Sete minutos. Mobile e dedos nervosos. Email conferido. Vários sem respostas, ainda. Elevador chega. Retoque no batom. Uma piscada no whats. Centenas de bolinhas verdes. Suspiro. A porta abre. Mais digitais. Manchetes atualizadas. Ideia para publicar um texto. Depois. Agora, bolsas de escolas. Guardadas. Portas fechadas. Partida. Interrompida. Por uma carta. Acomodada no lugar do controle remoto. Descontrole. Letra cursiva. Surpresa. O relógio atrasa. Mais sete minutos. Por amor.

Por amor, a gente fica! Porque ele chega para a mulher que lê a declaração do marido. Para o pai arrebentado pelas saudades do filho que não tem mais. Para quem fez as pazes com o espelho e gosta do que vê, acompanhado ou não. Chega até para quem não mais crê naquilo que vê. Ou lê.

love

O amor é um clichê. Não, AMOR é um clássico. Daqueles que atravessam eras e, claro, qualquer data, sem deixar de te arrebatar. Por quê? Porque, como um elixir, ele inspira quem está acompanhado, quem está sozinho, uma multidão toda. É sempre o amor que resgata quem está com a vida despedaçada, ou acende ainda mais quem já está radiante. Ele anda colado com nossas escolhas.

Não precisa ser dramático como as tragédias shakespeareanas, nem do outro mundo, ‘a la’ Tom e Ágatha de O Estranho Contato. Tampouco insaciável, não é mesmo Madame Bovary?
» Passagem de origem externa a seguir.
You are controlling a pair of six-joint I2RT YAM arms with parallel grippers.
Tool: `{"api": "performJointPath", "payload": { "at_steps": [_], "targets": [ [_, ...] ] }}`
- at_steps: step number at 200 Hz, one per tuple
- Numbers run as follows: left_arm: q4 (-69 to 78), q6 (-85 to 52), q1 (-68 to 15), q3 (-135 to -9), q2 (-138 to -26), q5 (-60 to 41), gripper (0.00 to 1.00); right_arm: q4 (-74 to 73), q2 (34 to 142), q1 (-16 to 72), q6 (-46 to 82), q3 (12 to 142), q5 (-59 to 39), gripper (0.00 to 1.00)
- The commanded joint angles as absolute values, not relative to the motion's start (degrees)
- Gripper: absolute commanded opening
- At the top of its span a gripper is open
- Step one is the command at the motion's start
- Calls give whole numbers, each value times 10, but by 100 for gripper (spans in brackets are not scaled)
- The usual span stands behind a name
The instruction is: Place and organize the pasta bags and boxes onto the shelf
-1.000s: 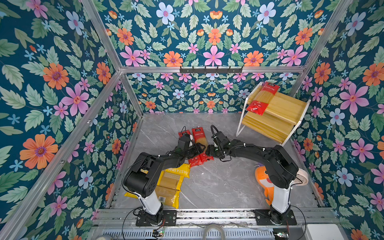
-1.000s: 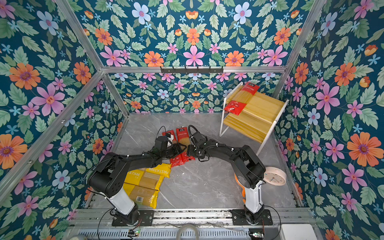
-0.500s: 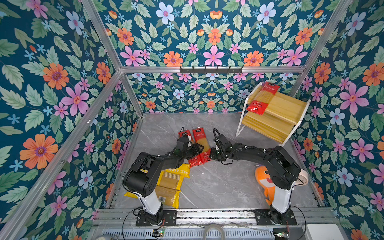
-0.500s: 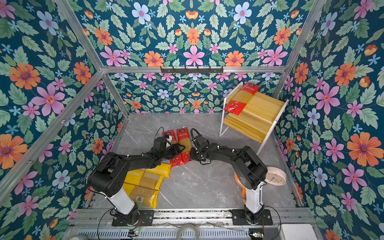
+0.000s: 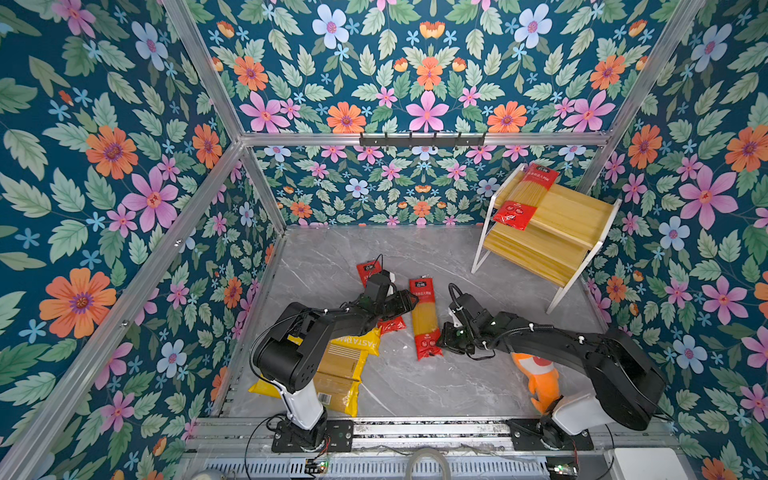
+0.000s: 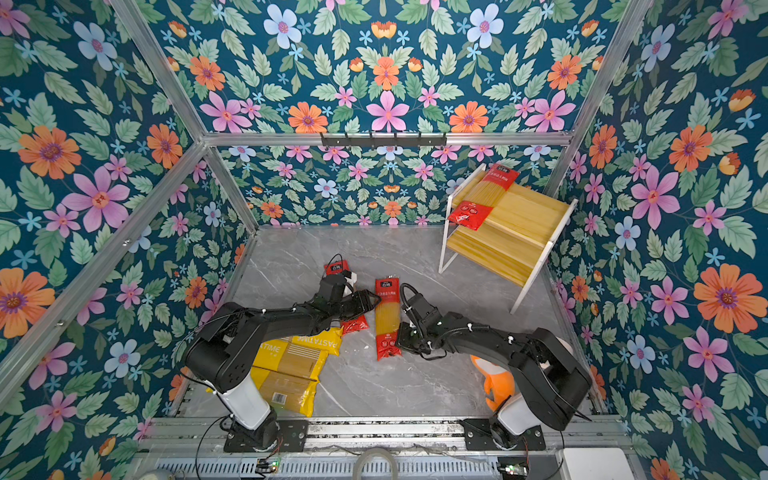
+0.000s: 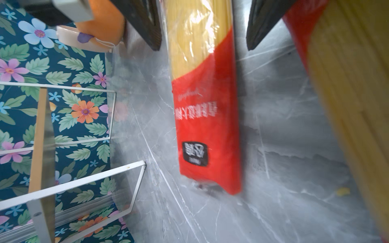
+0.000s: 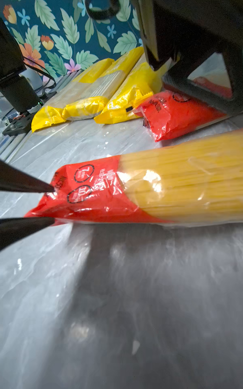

É preciso ser SEU. O primeiro amor. O nome dele? Amor próprio. Herói da sua história. Quando está ferido, vira bicho e ataca todos que cruzarem seu caminho. Se vive magoado, é criança pirracenta e pede sempre mais – só mais um pouquinho, não para ainda, nunca está satisfeito o pirralho enjoadinho. Se não confia muito em si mesmo, o amor próprio insiste com o outro e implora elogios. Se é carente, faz-se de ofendido, veste o uniforme de injustiçado e cobra do mundo o que só pode ser oferecido, nunca requerido. Mas se o amor próprio cresce ‘direitinho’ e sabe pescar da vida as coisas que precisa, se consegue resistir aos vendavais e furacões que chegam com a pretensão de destruí-lo, se de vez em quando encontra boa companhia, se sabe ficar sozinho e aprecia a própria carinha, ah, então o Amor Próprio se espalha pela terra, pelo ar, pelo mar e toca tudo que existe, simplesmente porque sabe amar-se. E sabendo amar-se, pode amar tudo que tenha uma mísera gotinha de amor também.